• INFORMATION SUPPLIED:
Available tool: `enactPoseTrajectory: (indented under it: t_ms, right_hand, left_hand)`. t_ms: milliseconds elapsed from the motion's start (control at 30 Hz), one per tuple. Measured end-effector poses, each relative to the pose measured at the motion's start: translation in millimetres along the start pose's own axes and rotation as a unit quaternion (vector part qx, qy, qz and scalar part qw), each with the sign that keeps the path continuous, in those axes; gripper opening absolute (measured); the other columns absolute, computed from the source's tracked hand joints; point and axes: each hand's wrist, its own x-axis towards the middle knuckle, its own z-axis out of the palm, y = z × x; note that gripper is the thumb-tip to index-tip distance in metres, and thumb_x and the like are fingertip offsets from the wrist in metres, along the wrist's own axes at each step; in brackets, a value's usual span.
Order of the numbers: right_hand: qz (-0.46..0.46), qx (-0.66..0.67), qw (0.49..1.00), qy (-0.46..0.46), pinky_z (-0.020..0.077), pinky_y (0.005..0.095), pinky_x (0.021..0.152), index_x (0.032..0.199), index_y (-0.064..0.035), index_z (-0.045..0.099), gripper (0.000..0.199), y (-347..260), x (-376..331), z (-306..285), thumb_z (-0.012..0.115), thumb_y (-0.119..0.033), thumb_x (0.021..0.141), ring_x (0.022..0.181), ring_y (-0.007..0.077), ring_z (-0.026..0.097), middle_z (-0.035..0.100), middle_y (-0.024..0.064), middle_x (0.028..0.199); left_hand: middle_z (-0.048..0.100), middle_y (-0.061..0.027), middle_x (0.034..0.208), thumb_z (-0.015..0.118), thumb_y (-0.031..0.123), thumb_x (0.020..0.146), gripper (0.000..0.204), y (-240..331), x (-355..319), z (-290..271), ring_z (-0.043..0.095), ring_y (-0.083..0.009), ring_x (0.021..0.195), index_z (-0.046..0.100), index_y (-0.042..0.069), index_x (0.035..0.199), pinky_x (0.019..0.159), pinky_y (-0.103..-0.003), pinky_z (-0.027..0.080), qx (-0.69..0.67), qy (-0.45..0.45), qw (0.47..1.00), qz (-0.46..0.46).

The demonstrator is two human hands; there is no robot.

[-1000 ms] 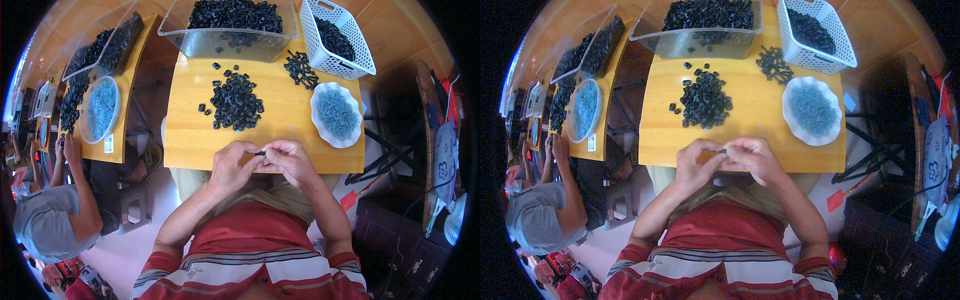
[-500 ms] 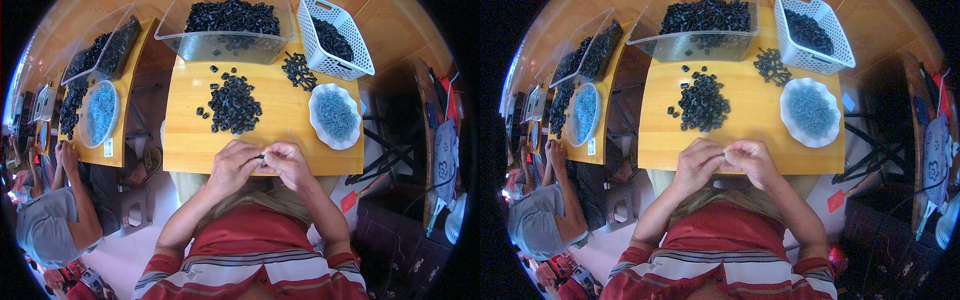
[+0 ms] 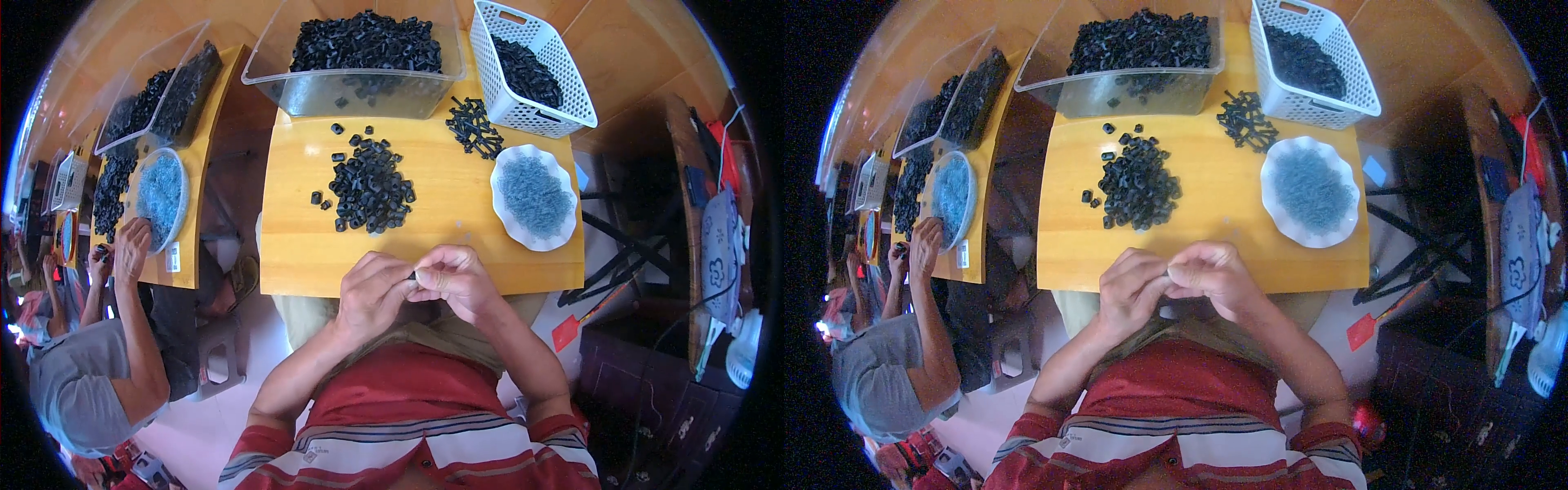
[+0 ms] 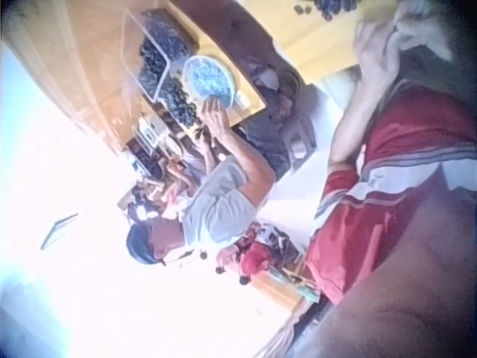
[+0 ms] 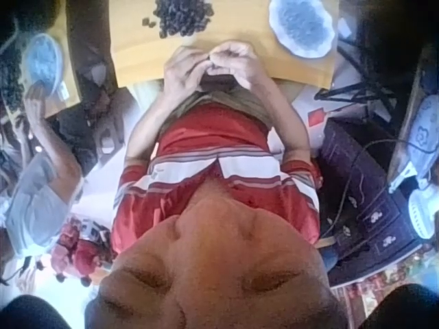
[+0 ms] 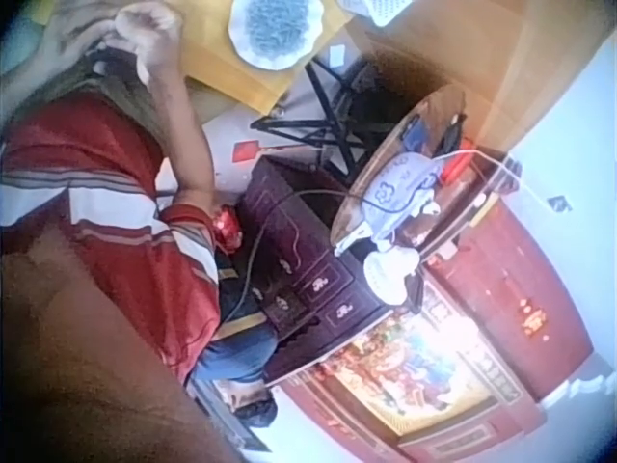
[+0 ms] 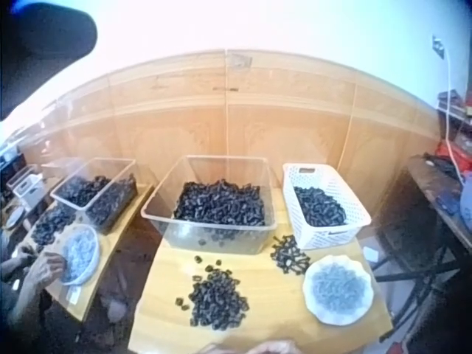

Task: The person assembles small blue plastic components into black plastic housings by hand at a workshop table.

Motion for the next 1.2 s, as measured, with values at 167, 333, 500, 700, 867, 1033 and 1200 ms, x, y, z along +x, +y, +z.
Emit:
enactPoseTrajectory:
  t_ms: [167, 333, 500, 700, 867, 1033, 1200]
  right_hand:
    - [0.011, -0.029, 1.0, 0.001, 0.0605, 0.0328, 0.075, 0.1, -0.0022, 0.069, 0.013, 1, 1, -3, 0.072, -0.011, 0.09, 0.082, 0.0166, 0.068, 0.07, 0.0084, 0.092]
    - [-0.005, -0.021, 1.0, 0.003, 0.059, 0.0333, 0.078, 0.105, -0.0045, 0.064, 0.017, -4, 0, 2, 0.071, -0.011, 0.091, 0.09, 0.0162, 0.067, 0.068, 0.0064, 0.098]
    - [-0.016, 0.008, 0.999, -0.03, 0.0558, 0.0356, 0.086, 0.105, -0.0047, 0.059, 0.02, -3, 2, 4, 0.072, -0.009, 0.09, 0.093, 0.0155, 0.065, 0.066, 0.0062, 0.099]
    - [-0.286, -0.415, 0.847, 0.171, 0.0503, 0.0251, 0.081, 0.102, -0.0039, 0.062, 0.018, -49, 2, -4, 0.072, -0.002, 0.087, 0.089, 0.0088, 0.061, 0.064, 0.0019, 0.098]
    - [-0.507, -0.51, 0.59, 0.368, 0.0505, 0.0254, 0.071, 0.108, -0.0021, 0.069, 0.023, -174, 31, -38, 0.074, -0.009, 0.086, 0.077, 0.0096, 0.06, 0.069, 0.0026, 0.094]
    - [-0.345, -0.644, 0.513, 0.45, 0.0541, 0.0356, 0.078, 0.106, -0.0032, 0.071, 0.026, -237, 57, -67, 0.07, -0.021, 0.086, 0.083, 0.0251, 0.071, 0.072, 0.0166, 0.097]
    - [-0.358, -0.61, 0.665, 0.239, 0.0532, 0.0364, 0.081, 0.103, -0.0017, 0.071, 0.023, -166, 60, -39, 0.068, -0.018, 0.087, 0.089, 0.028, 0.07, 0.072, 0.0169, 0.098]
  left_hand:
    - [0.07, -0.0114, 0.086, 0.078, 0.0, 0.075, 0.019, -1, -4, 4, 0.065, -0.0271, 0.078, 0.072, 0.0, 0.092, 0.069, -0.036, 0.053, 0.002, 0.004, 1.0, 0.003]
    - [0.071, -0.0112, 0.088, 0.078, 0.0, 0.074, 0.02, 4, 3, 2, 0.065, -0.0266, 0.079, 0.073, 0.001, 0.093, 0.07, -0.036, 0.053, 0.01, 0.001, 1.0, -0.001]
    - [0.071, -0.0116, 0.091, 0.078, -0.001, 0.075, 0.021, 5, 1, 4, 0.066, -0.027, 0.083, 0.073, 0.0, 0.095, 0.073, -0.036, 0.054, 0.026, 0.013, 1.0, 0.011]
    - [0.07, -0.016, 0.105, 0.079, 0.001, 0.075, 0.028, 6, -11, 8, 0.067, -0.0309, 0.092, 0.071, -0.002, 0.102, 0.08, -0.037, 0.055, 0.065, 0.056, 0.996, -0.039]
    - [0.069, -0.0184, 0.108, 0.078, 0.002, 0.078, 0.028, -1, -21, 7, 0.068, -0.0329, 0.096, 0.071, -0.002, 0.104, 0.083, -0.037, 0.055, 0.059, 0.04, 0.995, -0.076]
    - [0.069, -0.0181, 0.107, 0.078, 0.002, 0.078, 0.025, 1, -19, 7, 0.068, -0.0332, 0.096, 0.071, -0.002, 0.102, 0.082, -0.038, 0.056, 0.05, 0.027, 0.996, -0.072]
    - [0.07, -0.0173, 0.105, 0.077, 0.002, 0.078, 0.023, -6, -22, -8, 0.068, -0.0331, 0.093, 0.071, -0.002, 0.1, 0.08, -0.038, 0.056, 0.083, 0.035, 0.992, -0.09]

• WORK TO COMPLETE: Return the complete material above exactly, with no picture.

• SOLUTION TO THIS EXERCISE:
Available tool: `enactPoseTrajectory: (indented under it: t_ms, right_hand, left_hand)`. t_ms: milliseconds elapsed from the motion's start (control at 30 Hz), one per tuple. Measured end-effector poses, each relative to the pose measured at the motion's start: translation in millimetres along the start pose's own axes and rotation as a unit quaternion (vector part qx, qy, qz and scalar part qw), each with the sign that keeps the path continuous, in those axes; gripper opening absolute (measured); the other columns absolute, computed from the source's tracked hand joints; point and axes: each hand's wrist, its own x-axis towards the middle knuckle, its own z-axis out of the palm, y = z × x; note that gripper is the thumb-tip to index-tip distance in metres, and thumb_x and the like are fingertip offsets from the wrist in metres, along the wrist's own axes at each step; in brackets, a value's usual span.
Order of the numbers: right_hand: qz (-0.46..0.46), qx (-0.66..0.67), qw (0.49..1.00), qy (-0.46..0.46), pinky_z (-0.020..0.077), pinky_y (0.005..0.095), pinky_x (0.021..0.152), index_x (0.032..0.199), index_y (-0.064..0.035), index_z (-0.045..0.099), gripper (0.000..0.199), y (-347..260), x (-376..331), z (-306..285), thumb_z (-0.012..0.115), thumb_y (-0.119..0.033), thumb_x (0.021..0.141), ring_x (0.022..0.181), ring_y (-0.007..0.077), ring_z (-0.026..0.097), middle_z (-0.035..0.100), middle_y (-0.024..0.064), middle_x (0.028..0.199); left_hand: middle_z (-0.048..0.100), middle_y (-0.061..0.027), middle_x (0.034..0.208), thumb_z (-0.015..0.118), thumb_y (-0.031..0.123), thumb_x (0.020..0.146), gripper (0.000..0.204), y (-240..331), x (-355..319), z (-290..271), ring_z (-0.043..0.095), ring_y (-0.083..0.009), ring_x (0.021..0.195), index_z (-0.046..0.100), index_y (-0.042..0.069), index_x (0.035..0.199), pinky_x (0.019..0.159), pinky_y (-0.103..-0.003), pinky_z (-0.027..0.080), qx (-0.69..0.67), qy (-0.45..0.45), qw (0.47..1.00), qz (-0.46..0.46).

The demonstrator is two human hands; there is no robot.

[-1000 ms] 
[-500 ms] 
[+0 ms] 
[+0 ms] 
[+0 ms] 
[+0 ms] 
[+0 ms] 

Task: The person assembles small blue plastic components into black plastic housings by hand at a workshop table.

Motion for the next 1.2 s, as measured, with values at 167, 333, 500, 700, 867, 1033 and 1200 ms, x, y, z along +x, +y, +z.
Emit:
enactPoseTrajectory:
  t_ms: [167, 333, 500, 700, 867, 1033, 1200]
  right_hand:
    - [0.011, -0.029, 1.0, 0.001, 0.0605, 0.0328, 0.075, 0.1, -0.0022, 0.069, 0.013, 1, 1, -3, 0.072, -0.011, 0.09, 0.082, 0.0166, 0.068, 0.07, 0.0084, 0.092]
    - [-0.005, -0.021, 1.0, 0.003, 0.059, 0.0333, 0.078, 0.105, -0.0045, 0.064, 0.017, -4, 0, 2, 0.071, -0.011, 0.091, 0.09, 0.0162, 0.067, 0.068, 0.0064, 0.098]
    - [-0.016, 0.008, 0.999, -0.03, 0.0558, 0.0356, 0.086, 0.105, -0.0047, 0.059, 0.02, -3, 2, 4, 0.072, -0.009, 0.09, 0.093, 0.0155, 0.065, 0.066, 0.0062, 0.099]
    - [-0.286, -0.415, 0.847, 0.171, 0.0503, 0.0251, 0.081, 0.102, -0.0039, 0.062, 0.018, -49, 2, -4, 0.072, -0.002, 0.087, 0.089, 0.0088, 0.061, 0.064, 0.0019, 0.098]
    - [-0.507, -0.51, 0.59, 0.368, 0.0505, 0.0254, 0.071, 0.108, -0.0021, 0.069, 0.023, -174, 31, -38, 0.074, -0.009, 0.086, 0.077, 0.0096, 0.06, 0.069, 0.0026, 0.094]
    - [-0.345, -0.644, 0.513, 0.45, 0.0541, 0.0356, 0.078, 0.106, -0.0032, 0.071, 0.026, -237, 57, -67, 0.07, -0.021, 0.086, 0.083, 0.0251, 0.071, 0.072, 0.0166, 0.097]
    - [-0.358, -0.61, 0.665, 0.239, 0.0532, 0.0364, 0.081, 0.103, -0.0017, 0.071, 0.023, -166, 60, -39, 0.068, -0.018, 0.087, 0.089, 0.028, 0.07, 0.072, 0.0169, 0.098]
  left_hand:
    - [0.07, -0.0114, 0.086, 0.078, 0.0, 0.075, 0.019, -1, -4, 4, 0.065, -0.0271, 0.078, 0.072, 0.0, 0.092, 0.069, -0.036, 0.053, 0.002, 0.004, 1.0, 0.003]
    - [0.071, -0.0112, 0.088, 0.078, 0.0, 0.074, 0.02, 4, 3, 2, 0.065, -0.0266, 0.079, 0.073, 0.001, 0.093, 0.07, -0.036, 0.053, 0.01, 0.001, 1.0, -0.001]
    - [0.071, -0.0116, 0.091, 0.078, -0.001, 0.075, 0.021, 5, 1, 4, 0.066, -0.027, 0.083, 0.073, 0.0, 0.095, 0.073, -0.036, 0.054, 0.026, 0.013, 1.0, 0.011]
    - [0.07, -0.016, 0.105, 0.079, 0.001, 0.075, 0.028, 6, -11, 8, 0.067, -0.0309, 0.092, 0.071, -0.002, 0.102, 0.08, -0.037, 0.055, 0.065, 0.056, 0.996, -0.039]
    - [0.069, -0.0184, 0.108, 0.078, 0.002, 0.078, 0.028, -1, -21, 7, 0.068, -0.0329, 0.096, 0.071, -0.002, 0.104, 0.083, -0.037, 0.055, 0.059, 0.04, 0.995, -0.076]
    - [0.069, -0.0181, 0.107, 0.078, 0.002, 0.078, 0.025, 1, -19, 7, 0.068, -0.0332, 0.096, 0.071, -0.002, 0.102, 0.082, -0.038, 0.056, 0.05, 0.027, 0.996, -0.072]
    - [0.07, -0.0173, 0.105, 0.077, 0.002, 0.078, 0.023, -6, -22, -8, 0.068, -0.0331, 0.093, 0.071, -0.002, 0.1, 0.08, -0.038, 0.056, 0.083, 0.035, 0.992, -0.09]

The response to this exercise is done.